## Required work
Write the data out again, matching every line exactly.

## Data to process
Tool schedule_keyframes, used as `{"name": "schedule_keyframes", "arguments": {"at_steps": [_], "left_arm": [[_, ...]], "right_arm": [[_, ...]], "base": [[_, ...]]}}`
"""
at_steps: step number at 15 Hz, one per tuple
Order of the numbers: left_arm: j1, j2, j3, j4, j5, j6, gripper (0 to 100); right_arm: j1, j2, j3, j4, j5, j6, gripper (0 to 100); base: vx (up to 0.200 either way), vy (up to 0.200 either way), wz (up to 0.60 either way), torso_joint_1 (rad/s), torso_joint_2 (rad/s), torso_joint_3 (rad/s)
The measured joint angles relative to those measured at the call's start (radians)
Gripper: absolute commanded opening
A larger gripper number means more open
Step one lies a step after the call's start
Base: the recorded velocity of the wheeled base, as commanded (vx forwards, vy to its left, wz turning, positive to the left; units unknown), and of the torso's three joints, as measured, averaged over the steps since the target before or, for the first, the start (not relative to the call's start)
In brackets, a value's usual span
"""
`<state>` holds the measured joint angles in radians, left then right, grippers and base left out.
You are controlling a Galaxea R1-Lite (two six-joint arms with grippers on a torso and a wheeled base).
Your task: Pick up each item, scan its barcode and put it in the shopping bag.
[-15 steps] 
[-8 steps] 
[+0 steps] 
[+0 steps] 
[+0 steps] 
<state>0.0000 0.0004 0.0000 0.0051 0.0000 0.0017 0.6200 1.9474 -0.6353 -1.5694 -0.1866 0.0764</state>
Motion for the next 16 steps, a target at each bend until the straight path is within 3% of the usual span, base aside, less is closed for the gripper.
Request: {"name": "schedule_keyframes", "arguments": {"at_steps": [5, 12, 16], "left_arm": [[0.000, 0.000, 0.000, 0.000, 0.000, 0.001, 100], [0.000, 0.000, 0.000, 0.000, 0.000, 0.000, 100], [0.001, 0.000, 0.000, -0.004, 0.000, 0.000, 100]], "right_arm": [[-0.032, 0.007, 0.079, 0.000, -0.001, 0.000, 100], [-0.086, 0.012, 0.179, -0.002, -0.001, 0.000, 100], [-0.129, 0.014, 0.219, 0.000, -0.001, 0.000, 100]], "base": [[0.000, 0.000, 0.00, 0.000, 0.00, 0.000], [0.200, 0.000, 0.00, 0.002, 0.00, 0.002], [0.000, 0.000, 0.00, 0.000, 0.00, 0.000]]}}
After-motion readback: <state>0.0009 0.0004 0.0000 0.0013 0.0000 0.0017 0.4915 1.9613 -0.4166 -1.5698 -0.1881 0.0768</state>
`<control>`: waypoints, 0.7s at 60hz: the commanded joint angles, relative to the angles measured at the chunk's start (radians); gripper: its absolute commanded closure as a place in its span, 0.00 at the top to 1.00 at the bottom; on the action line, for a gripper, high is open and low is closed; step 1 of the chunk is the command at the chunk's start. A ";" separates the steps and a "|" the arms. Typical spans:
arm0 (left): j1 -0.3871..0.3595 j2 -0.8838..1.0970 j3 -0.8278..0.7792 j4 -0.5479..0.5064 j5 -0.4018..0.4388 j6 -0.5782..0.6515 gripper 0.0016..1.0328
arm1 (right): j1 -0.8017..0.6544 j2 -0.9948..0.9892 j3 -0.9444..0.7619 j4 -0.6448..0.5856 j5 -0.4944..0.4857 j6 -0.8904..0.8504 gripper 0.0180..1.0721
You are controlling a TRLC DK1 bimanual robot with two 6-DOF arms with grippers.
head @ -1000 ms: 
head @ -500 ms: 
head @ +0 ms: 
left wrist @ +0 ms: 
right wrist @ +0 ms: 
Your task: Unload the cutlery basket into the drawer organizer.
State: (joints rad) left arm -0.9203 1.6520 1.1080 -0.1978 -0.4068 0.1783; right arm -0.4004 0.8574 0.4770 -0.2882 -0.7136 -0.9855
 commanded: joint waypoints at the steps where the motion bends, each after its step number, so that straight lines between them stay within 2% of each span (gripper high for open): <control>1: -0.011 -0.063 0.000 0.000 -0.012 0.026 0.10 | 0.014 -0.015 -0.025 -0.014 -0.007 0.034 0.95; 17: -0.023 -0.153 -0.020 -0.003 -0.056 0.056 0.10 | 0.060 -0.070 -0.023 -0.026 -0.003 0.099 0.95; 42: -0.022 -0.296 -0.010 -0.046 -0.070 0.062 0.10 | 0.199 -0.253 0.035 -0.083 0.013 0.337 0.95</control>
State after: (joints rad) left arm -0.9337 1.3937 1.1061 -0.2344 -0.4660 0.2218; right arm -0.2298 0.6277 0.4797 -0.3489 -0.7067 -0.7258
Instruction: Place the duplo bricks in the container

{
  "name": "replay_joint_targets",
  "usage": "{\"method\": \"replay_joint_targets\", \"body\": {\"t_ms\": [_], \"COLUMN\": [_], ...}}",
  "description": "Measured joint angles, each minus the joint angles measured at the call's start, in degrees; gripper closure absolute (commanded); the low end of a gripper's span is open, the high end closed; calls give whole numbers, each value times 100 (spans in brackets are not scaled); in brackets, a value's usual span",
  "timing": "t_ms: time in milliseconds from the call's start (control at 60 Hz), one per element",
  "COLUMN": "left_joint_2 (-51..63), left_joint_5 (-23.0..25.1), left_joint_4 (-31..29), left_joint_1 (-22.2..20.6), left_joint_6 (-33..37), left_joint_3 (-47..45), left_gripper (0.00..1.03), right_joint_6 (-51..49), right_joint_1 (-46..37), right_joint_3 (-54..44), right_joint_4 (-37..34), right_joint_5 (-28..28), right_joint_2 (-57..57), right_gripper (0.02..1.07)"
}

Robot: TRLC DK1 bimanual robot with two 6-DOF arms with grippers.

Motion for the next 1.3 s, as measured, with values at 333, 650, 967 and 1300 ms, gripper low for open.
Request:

## Solved problem
Tool schedule_keyframes, used as `{"name": "schedule_keyframes", "arguments": {"at_steps": [_], "left_arm": [[_, ...]], "right_arm": [[_, ...]], "base": [[_, ...]]}}`
"""
at_steps: step number at 15 Hz, one per tuple
Order of the numbers: left_arm: j1, j2, j3, j4, j5, j6, gripper (0 to 100); right_arm: j1, j2, j3, j4, j5, j6, gripper (0 to 100); base: vx (up to 0.200 either way), vy (up to 0.200 either way), wz (up to 0.60 either way), torso_joint_1 (rad/s), torso_joint_2 (rad/s), torso_joint_3 (rad/s)
The measured joint angles relative to those measured at the call's start (radians)
Gripper: absolute commanded opening
A larger gripper number means more open
Step one lies a step after the call's start
Base: the recorded velocity of the wheeled base, as commanded (vx forwards, vy to its left, wz turning, positive to the left; units unknown), and of the torso's three joints, as measured, averaged over the steps since the target before or, for the first, the start (not relative to the call's start)
In brackets, a value's usual span
"""
`<state>` holds the measured joint angles in radians, left then right, grippers and base left out.
You are controlling a Galaxea R1-Lite (two six-joint arms with grippers on a torso and a wheeled base).
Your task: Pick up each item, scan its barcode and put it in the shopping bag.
[-15 steps] 
[-8 steps] 
[+0 steps] 
[+0 steps] 
[+0 steps] 
<state>0.0000 0.0004 0.0000 0.0051 0.0000 0.0017 0.6200 1.9474 -0.6353 -1.5694 -0.1866 0.0764</state>
Motion for the next 16 steps, a target at each bend until the straight path is within 3% of the usual span, base aside, less is closed for the gripper.
Request: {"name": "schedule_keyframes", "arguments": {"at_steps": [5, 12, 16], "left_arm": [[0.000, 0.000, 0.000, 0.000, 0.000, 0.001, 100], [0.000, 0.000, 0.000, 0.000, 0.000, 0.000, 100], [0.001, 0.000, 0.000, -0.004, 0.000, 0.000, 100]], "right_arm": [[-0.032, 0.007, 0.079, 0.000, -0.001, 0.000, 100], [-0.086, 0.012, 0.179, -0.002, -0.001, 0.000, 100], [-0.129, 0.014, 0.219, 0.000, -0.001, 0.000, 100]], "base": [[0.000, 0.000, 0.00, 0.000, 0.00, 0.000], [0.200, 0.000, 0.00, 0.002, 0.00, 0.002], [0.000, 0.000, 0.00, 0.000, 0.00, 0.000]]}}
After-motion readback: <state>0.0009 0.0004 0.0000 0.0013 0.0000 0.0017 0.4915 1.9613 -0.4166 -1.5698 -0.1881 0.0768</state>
`<control>`: waypoints, 0.7s at 60hz: the commanded joint angles, relative to the angles measured at the chunk's start (radians); gripper: its absolute commanded closure as a place in its span, 0.00 at the top to 1.00 at the bottom; on the action line, for a gripper, high is open and low is closed; step 1 of the chunk is the command at the chunk's start. A ";" separates the steps and a "|" the arms. Typical spans:
arm0 (left): j1 -0.3871..0.3595 j2 -0.8838..1.0970 j3 -0.8278..0.7792 j4 -0.5479..0.5064 j5 -0.4018..0.4388 j6 -0.5782..0.6515 gripper 0.0016..1.0328
arm1 (right): j1 -0.8017..0.6544 j2 -0.9948..0.9892 j3 -0.9444..0.7619 j4 -0.6448..0.5856 j5 -0.4944..0.4857 j6 -0.8904..0.8504 gripper 0.0180..1.0721
You are controlling a TRLC DK1 bimanual robot with two 6-DOF arms with grippers.
head @ -1000 ms: 
head @ -500 ms: 
head @ +0 ms: 
left wrist @ +0 ms: 
right wrist @ +0 ms: 
Your task: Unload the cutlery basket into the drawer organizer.
State: (joints rad) left arm -0.9203 1.6520 1.1080 -0.1978 -0.4068 0.1783; right arm -0.4004 0.8574 0.4770 -0.2882 -0.7136 -0.9855
 commanded: joint waypoints at the steps where the motion bends, each after its step number, so that straight lines between them stay within 2% of each span (gripper high for open): <control>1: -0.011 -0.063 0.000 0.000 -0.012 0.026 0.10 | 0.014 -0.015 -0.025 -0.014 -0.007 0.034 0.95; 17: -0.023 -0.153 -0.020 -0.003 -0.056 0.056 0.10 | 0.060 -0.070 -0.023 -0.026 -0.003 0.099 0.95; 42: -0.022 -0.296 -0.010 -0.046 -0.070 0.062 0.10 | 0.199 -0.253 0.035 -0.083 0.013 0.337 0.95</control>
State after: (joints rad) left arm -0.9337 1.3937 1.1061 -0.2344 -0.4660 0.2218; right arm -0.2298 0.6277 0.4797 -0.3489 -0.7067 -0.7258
Instruction: Place the duplo bricks in the container

{
  "name": "replay_joint_targets",
  "usage": "{\"method\": \"replay_joint_targets\", \"body\": {\"t_ms\": [_], \"COLUMN\": [_], ...}}",
  "description": "Measured joint angles, each minus the joint angles measured at the call's start, in degrees; gripper closure absolute (commanded); the low end of a gripper's span is open, the high end closed; calls give whole numbers, each value times 100 (spans in brackets are not scaled); in brackets, a value's usual span",
  "timing": "t_ms: time in milliseconds from the call's start (control at 60 Hz), one per element",
  "COLUMN": "left_joint_2 (-51..63), left_joint_5 (-23.0..25.1), left_joint_4 (-31..29), left_joint_1 (-22.2..20.6), left_joint_6 (-33..37), left_joint_3 (-47..45), left_gripper (0.00..1.03), right_joint_6 (-51..49), right_joint_1 (-46..37), right_joint_3 (-54..44), right_joint_4 (-37..34), right_joint_5 (-28..28), right_joint_2 (-57..57), right_gripper (0.02..1.07)"
}

Robot: TRLC DK1 bimanual robot with two 6-DOF arms with grippers.

Motion for the next 1.3 s, as measured, with values at 333, 650, 967 and 1300 ms, gripper low for open.
Request:

The answer given is complete as it stands.